- EXERCISE DIRECTIONS: When you reach the line containing "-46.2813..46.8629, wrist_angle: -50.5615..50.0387" in the data below, begin returning lines exactly as written, and stop once the line containing "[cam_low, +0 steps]" has been returned.

Data records
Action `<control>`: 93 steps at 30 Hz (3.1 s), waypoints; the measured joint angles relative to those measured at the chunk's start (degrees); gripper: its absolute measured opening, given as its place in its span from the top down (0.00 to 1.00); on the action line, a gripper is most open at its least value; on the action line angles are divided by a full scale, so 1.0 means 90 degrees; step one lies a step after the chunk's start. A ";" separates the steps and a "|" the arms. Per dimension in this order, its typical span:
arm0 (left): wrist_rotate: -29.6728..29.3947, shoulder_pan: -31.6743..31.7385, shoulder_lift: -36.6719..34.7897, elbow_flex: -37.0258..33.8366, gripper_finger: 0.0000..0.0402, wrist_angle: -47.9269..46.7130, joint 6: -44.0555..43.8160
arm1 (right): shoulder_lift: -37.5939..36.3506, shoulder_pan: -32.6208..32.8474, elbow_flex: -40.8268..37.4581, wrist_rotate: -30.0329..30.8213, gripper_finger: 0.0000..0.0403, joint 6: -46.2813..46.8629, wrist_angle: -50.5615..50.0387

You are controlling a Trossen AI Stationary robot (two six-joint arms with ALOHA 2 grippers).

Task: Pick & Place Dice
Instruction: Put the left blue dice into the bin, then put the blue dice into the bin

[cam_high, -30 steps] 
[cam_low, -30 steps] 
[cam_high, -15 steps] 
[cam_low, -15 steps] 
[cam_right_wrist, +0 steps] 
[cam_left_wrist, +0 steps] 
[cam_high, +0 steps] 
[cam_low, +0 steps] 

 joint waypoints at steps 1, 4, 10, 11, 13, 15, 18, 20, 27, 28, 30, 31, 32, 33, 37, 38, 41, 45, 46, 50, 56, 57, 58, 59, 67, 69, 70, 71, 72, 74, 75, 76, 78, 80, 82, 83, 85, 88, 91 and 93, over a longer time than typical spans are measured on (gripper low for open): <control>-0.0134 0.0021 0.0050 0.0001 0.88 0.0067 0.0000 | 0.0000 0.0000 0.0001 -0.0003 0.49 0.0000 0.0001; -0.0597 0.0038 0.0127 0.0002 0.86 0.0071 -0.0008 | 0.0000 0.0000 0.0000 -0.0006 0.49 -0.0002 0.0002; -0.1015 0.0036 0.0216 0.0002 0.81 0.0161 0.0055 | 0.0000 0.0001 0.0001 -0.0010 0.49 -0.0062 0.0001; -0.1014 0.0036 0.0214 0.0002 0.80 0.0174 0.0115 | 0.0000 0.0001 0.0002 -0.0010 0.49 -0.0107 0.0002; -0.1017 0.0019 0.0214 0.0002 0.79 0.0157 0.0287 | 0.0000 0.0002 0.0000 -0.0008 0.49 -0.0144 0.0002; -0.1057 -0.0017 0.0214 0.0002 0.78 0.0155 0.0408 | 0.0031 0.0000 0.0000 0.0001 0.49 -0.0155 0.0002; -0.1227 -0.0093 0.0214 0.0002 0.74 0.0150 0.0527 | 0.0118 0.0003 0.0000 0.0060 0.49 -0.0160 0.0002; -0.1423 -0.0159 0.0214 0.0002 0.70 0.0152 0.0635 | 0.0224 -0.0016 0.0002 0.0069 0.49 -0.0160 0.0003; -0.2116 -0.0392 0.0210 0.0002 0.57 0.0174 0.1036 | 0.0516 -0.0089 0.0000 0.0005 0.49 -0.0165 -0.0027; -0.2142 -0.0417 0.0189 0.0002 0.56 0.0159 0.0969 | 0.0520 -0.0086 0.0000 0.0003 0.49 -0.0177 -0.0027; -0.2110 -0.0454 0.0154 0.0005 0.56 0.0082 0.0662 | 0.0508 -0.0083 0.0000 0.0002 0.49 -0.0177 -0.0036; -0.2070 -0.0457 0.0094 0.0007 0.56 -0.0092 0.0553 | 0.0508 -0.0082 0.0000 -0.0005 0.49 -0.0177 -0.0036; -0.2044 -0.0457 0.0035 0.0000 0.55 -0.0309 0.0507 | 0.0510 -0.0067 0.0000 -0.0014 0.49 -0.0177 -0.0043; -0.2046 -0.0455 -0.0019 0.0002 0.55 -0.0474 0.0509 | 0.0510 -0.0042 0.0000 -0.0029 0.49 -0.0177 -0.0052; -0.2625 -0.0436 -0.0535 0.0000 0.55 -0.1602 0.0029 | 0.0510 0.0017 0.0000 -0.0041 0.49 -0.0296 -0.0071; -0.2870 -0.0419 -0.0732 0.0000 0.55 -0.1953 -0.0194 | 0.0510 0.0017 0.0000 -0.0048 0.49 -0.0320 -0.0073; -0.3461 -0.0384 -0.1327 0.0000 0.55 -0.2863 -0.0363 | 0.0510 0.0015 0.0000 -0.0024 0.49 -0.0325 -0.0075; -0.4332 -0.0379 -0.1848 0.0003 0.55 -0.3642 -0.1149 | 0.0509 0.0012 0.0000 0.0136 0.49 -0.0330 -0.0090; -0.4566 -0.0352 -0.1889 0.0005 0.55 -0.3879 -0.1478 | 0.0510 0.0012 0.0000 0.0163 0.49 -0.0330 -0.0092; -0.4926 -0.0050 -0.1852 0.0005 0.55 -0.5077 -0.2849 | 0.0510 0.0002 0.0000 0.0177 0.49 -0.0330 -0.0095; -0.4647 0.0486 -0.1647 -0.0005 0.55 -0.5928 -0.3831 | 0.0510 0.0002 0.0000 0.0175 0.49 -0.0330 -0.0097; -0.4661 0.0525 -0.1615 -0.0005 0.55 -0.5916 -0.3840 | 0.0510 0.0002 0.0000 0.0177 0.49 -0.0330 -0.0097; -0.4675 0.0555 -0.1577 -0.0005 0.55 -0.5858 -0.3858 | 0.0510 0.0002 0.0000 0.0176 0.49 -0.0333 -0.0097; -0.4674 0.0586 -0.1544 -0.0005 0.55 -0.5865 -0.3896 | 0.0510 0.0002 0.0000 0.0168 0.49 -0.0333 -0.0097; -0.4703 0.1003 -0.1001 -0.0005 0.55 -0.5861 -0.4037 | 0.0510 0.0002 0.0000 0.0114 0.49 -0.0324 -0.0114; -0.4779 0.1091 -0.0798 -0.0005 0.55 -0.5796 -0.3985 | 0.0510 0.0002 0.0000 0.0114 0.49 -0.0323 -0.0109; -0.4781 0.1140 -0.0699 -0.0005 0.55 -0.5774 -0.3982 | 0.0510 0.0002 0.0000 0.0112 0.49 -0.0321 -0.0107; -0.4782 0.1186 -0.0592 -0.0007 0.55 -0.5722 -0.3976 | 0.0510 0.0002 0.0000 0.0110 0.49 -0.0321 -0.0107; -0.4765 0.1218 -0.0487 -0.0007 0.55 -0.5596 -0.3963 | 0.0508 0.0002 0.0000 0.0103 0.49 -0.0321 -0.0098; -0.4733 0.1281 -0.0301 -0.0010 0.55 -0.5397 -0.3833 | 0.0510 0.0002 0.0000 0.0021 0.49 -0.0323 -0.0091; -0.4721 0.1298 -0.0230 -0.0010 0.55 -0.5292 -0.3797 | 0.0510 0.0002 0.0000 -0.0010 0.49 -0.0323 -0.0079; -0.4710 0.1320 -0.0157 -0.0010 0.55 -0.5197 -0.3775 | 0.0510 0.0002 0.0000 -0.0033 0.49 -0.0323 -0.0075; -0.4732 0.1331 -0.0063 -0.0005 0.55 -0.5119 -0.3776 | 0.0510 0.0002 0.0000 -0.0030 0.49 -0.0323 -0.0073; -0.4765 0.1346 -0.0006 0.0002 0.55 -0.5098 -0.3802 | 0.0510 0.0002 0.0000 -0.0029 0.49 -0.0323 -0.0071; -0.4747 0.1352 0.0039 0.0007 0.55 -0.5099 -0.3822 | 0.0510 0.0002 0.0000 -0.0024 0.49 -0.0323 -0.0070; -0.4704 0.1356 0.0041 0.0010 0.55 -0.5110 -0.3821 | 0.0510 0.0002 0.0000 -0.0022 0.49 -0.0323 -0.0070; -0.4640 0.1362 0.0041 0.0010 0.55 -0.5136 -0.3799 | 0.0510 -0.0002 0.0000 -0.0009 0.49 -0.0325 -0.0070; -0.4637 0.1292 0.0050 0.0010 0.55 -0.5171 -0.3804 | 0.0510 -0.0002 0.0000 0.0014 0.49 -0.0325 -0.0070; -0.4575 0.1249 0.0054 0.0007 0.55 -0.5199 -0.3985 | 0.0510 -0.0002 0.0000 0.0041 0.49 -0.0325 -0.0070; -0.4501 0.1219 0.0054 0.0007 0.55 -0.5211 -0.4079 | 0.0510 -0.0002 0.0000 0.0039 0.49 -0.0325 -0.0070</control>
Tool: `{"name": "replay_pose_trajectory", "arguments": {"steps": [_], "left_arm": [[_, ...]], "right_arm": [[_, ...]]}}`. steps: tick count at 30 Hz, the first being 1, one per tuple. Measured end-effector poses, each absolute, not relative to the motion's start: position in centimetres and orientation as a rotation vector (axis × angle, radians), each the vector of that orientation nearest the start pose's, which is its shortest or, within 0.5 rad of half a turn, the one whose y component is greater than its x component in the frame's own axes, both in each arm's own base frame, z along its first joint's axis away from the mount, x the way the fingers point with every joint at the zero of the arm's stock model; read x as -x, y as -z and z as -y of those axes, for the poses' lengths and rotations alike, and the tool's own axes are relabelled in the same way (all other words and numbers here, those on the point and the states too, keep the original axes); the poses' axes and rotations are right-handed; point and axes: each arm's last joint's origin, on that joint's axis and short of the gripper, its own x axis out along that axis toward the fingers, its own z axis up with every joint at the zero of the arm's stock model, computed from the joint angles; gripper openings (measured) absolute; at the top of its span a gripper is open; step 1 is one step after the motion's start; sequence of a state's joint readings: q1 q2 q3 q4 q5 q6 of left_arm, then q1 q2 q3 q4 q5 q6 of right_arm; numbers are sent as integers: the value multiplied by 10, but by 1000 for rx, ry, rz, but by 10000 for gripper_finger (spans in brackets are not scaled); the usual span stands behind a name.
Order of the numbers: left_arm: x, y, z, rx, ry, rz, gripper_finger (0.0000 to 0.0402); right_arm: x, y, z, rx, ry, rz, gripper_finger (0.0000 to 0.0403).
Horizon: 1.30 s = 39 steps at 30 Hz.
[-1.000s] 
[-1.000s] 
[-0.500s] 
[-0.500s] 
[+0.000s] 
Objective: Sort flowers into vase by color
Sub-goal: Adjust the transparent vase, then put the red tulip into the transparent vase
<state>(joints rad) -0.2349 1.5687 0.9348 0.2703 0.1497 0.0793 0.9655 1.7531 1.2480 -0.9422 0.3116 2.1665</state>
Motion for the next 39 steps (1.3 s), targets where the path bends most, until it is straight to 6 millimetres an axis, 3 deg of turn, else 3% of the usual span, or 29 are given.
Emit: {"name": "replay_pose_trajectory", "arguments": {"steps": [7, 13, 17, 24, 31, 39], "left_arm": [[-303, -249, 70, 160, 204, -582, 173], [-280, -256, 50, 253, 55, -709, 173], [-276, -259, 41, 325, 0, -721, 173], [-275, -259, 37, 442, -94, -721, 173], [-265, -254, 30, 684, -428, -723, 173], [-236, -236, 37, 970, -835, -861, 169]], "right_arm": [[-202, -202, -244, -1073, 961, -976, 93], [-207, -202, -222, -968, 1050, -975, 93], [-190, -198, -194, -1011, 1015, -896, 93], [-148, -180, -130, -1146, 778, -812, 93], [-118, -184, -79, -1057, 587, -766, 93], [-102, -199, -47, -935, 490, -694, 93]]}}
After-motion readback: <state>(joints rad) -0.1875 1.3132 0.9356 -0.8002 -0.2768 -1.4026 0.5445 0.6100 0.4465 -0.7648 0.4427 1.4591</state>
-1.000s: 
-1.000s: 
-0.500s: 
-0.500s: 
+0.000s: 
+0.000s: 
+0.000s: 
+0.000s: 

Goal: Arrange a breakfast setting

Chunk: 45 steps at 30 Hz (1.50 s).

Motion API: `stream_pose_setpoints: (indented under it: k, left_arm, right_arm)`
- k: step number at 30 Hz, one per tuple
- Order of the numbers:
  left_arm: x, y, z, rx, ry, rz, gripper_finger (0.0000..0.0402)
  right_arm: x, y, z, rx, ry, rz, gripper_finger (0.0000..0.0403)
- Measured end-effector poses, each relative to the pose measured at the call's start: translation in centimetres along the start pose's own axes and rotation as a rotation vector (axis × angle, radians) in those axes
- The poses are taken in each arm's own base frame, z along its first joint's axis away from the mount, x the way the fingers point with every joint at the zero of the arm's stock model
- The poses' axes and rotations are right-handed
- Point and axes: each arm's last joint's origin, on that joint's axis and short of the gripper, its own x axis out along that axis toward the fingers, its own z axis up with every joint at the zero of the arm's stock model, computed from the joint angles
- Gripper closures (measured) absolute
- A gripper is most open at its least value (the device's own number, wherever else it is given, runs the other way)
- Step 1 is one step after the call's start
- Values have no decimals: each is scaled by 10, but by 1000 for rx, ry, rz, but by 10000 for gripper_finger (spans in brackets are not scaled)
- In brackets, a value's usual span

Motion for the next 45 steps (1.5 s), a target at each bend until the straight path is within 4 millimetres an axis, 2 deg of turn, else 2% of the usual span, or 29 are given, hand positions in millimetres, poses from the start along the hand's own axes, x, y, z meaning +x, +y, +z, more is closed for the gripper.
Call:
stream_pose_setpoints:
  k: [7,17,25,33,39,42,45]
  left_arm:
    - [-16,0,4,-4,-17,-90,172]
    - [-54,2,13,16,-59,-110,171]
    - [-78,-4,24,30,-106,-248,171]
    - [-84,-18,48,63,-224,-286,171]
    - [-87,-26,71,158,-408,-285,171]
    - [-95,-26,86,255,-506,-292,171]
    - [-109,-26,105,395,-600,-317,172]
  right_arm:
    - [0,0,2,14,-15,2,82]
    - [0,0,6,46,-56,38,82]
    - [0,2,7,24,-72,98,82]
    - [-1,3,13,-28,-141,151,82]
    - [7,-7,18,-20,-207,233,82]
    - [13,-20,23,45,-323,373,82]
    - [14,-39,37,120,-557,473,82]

- RESULT BELOW:
arm1 (right): shoulder_lift: -37.5939..36.3506, shoulder_pan: -32.6208..32.8474, elbow_flex: -40.8268..37.4581, wrist_rotate: -30.0329..30.8213, gripper_finger: 0.0000..0.0403, joint 6: -46.2813..46.8629, wrist_angle: -50.5615..50.0387

You are controlling a Trossen AI Stationary robot (two six-joint arms with ALOHA 2 grippers).

Task: Pick & Place Dice
Instruction: Put the left blue dice into the bin, then put the blue dice into the bin

[cam_high, -30 steps] 
[cam_low, -30 steps] 
[cam_high, -15 steps] 
[cam_low, -15 steps] 
[cam_right_wrist, +0 steps] 
[cam_left_wrist, +0 steps] 
[cam_high, +0 steps] 
[cam_low, +0 steps] 

The exercise has been fully completed.